§ **Required action**:
Copy out all of the records, exactly as they appear.

/---

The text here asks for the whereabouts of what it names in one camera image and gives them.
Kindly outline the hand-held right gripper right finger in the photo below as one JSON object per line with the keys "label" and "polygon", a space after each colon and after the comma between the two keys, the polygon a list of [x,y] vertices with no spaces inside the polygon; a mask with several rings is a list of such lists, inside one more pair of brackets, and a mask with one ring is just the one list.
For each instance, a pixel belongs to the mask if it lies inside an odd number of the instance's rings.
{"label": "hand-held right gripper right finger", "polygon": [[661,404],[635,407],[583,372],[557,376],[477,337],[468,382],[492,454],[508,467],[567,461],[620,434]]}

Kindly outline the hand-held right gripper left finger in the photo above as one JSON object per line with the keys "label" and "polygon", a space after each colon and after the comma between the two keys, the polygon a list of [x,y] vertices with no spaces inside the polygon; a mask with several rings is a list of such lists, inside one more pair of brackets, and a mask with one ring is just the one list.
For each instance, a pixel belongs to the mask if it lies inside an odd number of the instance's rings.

\---

§ **Task answer**:
The text here asks for the whereabouts of what it names in one camera image and gives them.
Kindly outline the hand-held right gripper right finger in the photo below as one JSON object per line with the keys "label" and "polygon", a space after each colon and after the comma between the two keys, the polygon a list of [x,y] vertices with no spaces inside the polygon; a mask with several rings is a list of such lists, inside one more pair of brackets, and a mask with one ring is just the one list.
For each instance, a pixel belongs to the mask if it lies inside an odd number of the instance's rings.
{"label": "hand-held right gripper right finger", "polygon": [[661,404],[635,407],[583,372],[557,376],[477,337],[468,382],[492,454],[508,467],[567,461],[620,434]]}

Kindly outline the hand-held right gripper left finger in the photo above as one JSON object per line with the keys "label" and "polygon", a space after each colon and after the comma between the two keys, the polygon a list of [x,y] vertices with no spaces inside the polygon; a mask with several rings is a list of such lists, inside one more pair of brackets, and a mask with one ring is just the one list.
For each instance, a pixel belongs to the mask if it lies inside an odd number of the instance's rings.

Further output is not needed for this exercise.